Work to be completed - Could you repeat the listing exactly, leaving out the pictures?

Dataset section -
=== Begin Enclosure ===

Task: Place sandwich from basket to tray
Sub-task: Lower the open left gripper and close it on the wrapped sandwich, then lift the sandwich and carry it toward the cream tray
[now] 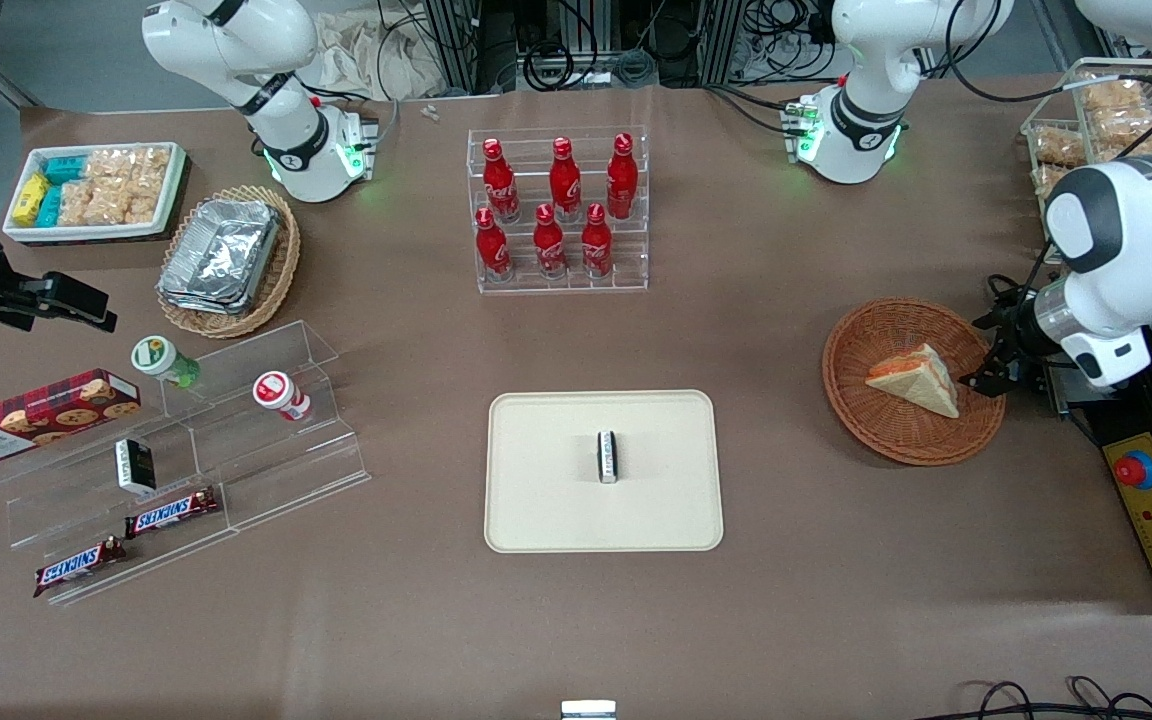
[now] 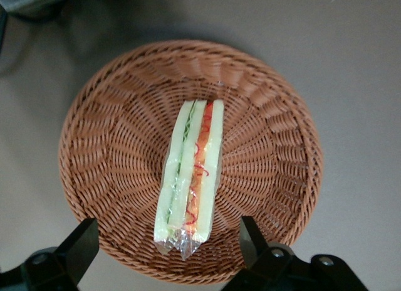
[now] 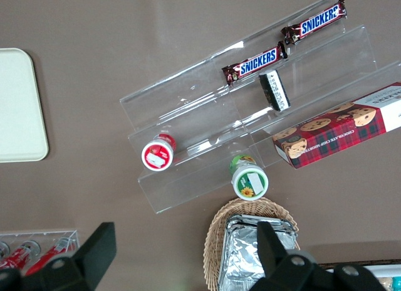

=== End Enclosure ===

Response -
Task: Place sandwich from basket to tray
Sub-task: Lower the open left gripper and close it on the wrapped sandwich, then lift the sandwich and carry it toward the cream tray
[now] 
[now] 
[now] 

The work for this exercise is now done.